• [TASK TO CARRY OUT] Search the records below for the word "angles". Copy each line where it occurs.

• [Dataset items]
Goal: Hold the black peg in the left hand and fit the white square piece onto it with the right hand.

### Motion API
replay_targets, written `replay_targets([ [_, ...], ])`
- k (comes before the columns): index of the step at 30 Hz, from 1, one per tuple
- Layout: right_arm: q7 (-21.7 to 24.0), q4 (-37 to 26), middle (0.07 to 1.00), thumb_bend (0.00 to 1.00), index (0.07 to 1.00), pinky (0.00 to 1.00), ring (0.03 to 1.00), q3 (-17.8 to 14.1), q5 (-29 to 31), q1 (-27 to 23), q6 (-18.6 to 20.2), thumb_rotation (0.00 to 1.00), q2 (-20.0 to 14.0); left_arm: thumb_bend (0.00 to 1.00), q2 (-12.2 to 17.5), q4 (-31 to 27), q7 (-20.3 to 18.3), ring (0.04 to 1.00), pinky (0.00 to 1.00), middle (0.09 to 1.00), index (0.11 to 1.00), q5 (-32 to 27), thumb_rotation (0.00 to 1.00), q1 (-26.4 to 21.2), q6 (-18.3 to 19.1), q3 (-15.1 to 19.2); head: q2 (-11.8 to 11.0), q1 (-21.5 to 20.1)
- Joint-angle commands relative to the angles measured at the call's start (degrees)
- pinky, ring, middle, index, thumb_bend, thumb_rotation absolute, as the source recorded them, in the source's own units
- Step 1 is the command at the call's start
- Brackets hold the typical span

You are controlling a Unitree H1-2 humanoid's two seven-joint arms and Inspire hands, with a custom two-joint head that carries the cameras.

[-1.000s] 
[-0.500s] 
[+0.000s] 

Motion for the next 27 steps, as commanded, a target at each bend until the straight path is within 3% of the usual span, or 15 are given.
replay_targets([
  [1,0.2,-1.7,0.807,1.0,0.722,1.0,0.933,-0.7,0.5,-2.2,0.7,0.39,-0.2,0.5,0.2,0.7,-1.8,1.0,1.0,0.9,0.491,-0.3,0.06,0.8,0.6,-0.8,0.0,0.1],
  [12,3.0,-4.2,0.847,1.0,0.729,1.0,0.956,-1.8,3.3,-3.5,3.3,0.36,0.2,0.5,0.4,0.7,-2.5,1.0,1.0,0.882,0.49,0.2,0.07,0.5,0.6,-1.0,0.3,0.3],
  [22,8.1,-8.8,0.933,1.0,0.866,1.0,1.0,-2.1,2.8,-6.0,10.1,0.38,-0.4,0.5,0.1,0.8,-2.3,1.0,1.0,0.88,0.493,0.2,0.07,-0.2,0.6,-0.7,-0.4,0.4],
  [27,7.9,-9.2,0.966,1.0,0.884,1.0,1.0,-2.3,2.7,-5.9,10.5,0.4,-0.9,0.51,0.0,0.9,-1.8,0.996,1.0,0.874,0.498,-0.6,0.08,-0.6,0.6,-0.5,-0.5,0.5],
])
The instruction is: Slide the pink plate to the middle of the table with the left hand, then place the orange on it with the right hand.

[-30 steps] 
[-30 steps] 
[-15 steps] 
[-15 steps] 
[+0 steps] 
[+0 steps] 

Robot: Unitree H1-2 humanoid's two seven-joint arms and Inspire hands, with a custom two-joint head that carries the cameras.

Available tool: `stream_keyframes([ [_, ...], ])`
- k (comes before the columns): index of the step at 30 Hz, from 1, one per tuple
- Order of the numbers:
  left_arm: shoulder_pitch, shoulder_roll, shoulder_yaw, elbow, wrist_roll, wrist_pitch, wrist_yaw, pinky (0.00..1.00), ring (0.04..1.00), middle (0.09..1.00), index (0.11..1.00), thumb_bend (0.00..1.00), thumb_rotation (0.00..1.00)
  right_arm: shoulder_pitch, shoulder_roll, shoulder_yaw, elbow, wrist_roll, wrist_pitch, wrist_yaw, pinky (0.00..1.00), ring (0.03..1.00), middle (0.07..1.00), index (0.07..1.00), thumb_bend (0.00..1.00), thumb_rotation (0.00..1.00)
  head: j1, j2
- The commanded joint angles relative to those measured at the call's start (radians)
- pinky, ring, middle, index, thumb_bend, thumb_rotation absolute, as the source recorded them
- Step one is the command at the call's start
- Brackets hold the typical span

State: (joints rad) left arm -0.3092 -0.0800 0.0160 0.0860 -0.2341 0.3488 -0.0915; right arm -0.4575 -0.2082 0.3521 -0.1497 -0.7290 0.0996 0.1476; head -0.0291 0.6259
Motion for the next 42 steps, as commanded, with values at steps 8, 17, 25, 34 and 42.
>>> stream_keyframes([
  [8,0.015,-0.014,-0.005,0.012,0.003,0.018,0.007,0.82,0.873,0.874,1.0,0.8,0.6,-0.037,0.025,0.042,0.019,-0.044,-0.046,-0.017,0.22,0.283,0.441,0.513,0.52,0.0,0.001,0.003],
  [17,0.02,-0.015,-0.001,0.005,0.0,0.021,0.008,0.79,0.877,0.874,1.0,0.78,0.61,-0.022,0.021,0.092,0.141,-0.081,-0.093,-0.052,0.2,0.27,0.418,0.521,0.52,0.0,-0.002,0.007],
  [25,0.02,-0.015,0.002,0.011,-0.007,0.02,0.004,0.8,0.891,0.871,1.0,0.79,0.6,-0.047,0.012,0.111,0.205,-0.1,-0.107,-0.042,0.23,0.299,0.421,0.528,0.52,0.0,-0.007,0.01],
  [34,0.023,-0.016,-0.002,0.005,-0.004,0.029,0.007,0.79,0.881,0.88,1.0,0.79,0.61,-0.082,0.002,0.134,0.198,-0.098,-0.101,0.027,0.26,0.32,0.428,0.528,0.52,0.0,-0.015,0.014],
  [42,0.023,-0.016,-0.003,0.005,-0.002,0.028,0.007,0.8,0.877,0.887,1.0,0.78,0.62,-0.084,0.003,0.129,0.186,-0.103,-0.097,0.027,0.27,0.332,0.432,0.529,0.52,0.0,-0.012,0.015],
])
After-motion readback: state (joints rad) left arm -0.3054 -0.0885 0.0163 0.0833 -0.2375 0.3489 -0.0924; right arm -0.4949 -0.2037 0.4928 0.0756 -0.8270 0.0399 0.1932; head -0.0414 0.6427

• [TASK RESPONSE]
- Joint-angle commands relative to the angles measured at the call's start (degrees)
- The commanded joint angles relative to those measured at the call's start (radians)

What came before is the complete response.